-- Exercise description --
Up to the line containing "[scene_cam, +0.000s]", nothing is kept; from that line through the end of the data below, output every line exactly.

-- Source material --
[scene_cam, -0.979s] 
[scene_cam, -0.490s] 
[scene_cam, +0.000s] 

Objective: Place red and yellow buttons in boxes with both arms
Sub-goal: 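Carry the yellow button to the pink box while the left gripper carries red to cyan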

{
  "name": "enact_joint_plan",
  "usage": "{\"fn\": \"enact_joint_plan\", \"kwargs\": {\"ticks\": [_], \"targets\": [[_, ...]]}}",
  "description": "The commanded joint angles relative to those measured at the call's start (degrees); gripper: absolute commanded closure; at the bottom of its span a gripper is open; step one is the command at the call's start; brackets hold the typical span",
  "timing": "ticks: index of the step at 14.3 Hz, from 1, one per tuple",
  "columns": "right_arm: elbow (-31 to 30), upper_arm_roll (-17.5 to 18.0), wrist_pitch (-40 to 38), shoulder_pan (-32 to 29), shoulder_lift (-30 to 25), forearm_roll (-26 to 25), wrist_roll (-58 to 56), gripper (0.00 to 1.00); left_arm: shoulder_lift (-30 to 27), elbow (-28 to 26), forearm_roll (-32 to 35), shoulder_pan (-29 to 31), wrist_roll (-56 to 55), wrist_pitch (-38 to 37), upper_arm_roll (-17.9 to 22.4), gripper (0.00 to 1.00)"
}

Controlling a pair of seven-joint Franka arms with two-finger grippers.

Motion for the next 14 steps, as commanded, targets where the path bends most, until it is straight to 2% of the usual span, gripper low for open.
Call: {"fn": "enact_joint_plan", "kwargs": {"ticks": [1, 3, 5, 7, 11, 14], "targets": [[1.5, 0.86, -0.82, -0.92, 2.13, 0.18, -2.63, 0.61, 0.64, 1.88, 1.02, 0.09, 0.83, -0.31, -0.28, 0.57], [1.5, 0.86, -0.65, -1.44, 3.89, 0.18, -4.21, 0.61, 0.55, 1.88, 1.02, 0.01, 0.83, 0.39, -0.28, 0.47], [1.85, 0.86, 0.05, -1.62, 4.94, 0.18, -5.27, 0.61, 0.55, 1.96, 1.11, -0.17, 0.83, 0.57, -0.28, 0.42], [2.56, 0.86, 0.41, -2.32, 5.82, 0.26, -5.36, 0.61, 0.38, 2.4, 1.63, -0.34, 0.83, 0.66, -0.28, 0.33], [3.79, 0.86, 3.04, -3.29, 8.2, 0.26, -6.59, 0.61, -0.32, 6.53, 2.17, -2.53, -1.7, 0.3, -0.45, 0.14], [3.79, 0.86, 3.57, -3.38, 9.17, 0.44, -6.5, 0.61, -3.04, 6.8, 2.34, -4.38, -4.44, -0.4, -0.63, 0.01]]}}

-- Task result --
[scene_cam, +0.000s] 

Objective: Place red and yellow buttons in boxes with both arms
Sub-goal: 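Carry the yellow button to the pink box while the left gripper carries red to cyan
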
{
  "name": "enact_joint_plan",
  "usage": "{\"fn\": \"enact_joint_plan\", \"kwargs\": {\"ticks\": [_], \"targets\": [[_, ...]]}}",
  "description": "The commanded joint angles relative to those measured at the call's start (degrees); gripper: absolute commanded closure; at the bottom of its span a gripper is open; step one is the command at the call's start; brackets hold the typical span",
  "timing": "ticks: index of the step at 14.3 Hz, from 1, one per tuple",
  "columns": "right_arm: elbow (-31 to 30), upper_arm_roll (-17.5 to 18.0), wrist_pitch (-40 to 38), shoulder_pan (-32 to 29), shoulder_lift (-30 to 25), forearm_roll (-26 to 25), wrist_roll (-58 to 56), gripper (0.00 to 1.00); left_arm: shoulder_lift (-30 to 27), elbow (-28 to 26), forearm_roll (-32 to 35), shoulder_pan (-29 to 31), wrist_roll (-56 to 55), wrist_pitch (-38 to 37), upper_arm_roll (-17.9 to 22.4), gripper (0.00 to 1.00)"
}

Controlling a pair of seven-joint Franka arms with two-finger grippers.

Motion for the next 14 steps, as commanded, targets where the path bends most, until it is straight to 2% of the usual span, gripper low for open.
Call: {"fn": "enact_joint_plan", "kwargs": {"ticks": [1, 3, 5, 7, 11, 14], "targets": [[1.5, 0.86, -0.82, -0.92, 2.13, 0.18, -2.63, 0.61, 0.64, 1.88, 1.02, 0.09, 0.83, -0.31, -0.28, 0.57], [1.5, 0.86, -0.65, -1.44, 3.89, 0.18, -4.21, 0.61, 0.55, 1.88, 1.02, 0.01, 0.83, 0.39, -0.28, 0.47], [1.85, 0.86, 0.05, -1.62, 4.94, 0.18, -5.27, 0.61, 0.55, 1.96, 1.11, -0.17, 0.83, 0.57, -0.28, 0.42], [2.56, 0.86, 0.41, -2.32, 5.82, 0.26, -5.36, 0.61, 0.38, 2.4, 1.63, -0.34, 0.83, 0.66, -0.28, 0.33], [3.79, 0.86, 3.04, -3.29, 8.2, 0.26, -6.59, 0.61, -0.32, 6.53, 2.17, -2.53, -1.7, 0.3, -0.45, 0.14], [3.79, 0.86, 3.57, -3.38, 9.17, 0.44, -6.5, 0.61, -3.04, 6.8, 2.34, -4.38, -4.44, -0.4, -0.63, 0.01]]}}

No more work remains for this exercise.